Joanna shook her head, perplexed. “But why does it matter any more whether they find out or not? The Soviet Union is gone. The new people in charge are all our friends.”
“Some of them are friends. Some of the old thugs are still around, however, still riddling the bureaucracy, still in some key positions in the military—just waiting for an opportunity to come storming back.”
“No one really believes they’ll get into power again.”
Peterson swirled the remaining cognac in his crystal snifter. “You’re perceptive, dear lady. Let’s just say... we didn’t merely feed them false information. For years, we engaged in a masterful charade that deceived them into a reckless expenditure of their national wealth on unnecessary military projects, leading to poverty and unrest in the civilian population.

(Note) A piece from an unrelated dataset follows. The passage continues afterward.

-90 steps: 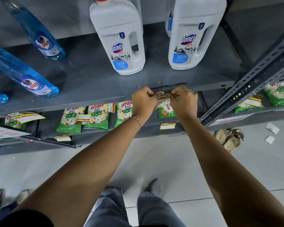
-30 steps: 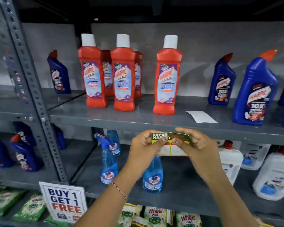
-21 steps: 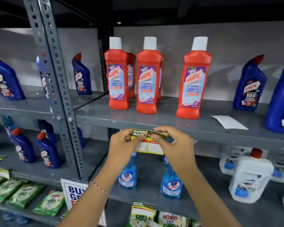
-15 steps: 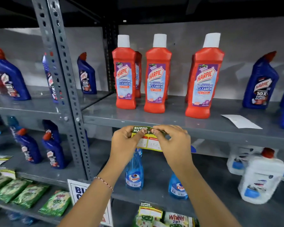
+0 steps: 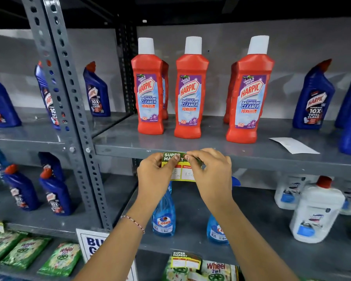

Furthermore, we played upon their systemic paranoia, giving them reason to believe they needed to make greater use of the Gulag, and the more people they dragged away to prison in the dead of night, the more their fragile system cracked under the strain of the people’s fear, resentment, and anger.”
“You encouraged them to put more people in concentration camps?” she asked, disbelieving.
“We didn’t encourage it so much as provide them with information that led them to believe it was necessary for their survival.”
“Are you saying you fingered people as enemies of the state who actually weren’t spies or provocateurs? You provided phony evidence against them, condemned innocent Russians to suffering just to cause more internal turmoil?”